[What the task requires] Reproduce the lines of the material exactly, excluding every image.

Material provided: Begin

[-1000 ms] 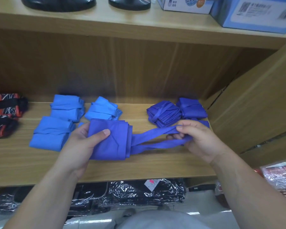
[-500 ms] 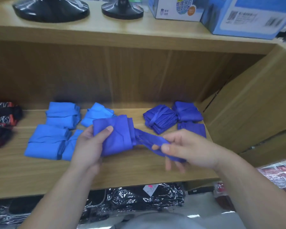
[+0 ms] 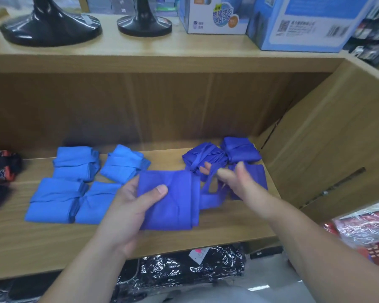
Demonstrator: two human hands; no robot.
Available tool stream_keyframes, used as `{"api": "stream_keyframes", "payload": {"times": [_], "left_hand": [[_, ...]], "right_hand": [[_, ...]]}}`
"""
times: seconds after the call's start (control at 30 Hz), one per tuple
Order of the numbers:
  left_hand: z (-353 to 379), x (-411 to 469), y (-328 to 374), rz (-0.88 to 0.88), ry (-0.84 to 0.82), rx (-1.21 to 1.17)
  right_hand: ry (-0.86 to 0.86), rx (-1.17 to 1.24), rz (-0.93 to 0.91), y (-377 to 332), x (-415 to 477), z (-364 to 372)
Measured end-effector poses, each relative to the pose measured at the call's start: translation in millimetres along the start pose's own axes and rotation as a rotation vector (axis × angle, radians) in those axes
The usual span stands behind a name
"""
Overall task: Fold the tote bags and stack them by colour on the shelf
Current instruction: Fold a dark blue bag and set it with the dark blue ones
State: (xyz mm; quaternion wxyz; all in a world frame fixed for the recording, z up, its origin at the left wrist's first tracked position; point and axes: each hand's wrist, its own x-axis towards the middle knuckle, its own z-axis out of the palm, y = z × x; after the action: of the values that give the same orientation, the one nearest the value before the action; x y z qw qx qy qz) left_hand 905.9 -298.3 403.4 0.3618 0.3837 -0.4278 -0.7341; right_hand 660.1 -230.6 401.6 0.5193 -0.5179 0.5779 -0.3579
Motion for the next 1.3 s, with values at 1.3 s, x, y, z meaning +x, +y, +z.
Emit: {"api": "stream_keyframes", "payload": {"times": [1.3], "left_hand": [[36, 17, -63, -0.115, -0.031, 0.418]], "right_hand": [[0.092, 0.401, 0.212, 38, -2, 5]]}}
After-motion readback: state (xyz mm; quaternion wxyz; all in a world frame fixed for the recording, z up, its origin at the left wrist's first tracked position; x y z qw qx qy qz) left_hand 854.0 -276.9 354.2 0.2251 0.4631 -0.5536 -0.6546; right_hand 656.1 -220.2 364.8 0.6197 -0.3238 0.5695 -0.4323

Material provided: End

[Finished task]
[-1000 ms] 
[-500 ms] 
[+0 ms] 
Demonstrator: two human hands; no robot.
Available tool stream_keyframes, used as `{"api": "stream_keyframes", "payload": {"times": [_], "left_hand": [[_, ...]], "right_hand": [[_, ...]]}}`
"""
times: seconds after the call's start (control at 30 Hz), one per tuple
Order of the numbers:
  left_hand: z (-353 to 379), x (-411 to 469), y (-328 to 374), rz (-0.88 to 0.88), ry (-0.84 to 0.82), rx (-1.21 to 1.17)
  right_hand: ry (-0.86 to 0.86), rx (-1.17 to 1.24), rz (-0.93 to 0.91), y (-377 to 332), x (-415 to 477), z (-364 to 372)
Measured end-effector poses, each relative to the pose measured at the call's start: translation in millimetres along the start pose's own axes and rotation as a rotation vector (axis × angle, radians) in those axes
The usual span stands behind a name
"""
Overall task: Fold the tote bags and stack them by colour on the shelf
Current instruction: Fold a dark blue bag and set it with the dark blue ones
State: (xyz mm; quaternion wxyz; all in a world frame fixed for the recording, z up, its origin at the left wrist's first tracked position; point and axes: each hand's wrist, its own x-axis towards the middle knuckle, its own z-axis out of the palm, y = z × x; after the action: of the values that give the same orientation, the one nearest the value before the action; x y z qw qx qy qz) left_hand 905.9 -298.3 403.4 0.3618 0.3837 -0.4278 -0.7341; right_hand 660.1 -230.6 401.6 0.5193 -0.5179 0.5779 -0.3579
Motion for the next 1.3 s, with values at 1.3 s, x, y, z meaning +x, +y, +z.
Emit: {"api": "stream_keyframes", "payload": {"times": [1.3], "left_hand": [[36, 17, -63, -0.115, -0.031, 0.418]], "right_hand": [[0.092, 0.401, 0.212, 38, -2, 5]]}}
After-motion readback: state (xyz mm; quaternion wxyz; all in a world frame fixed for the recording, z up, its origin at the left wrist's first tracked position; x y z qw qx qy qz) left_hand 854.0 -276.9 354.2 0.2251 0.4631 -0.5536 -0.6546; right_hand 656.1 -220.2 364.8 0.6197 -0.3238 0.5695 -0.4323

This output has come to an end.